W wynikach należy wpisać stężenie DNA (w μg/μl), oraz całkowitą ilość DNA wyizolowaną z komórek (stężenie x objętość roztworu DNA). Policzyć orientacyjną wydajność biorąc pod uwagę straty poniesione w trakcie odbiałczania.

We wnioskach opisać czystość DNA (dla czystego DNA stosunek A₂₆₀/A₂₈₀ powinien wynosić 1.5-1.9, A₂₆₀/A₂₃₀ - powyżej 2), wydajność (porównać z kolegami z innych sekcji), procentową i w wartościach bezwzględnych. Opisać powody niewielkiej wydajności przy izolacji DNA.

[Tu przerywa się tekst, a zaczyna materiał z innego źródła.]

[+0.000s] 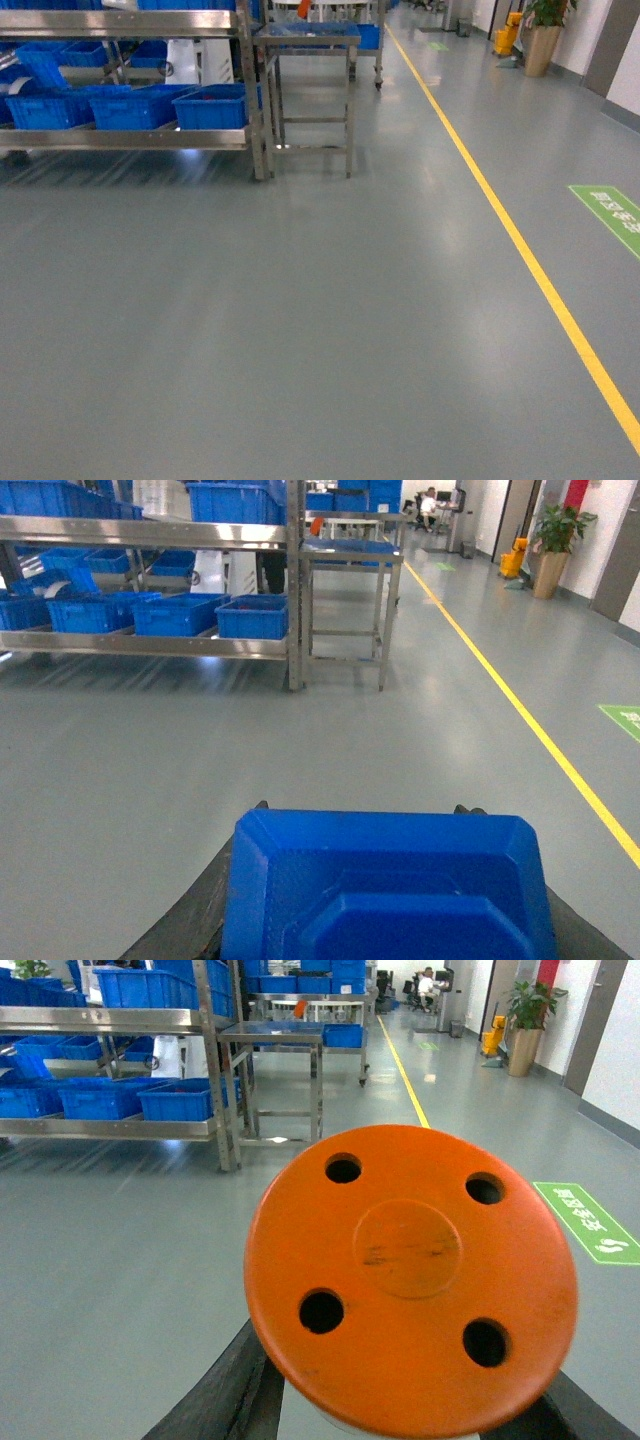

We wszystkich reakcjach enzymatycznych kolejność dodawania odczynników do probówki jest następująca:

1. H₂O

2. bufor

3. substrat(y)

4. enzym(y)

Taka kolejność dodawania ułatwia właściwe buforowanie próby badanej (materiał biologiczny to często są substancje labilne), zapewnia właściwe proporcje substratów i ułatwia zachowanie aktywności enzymatycznej na właściwym poziomie.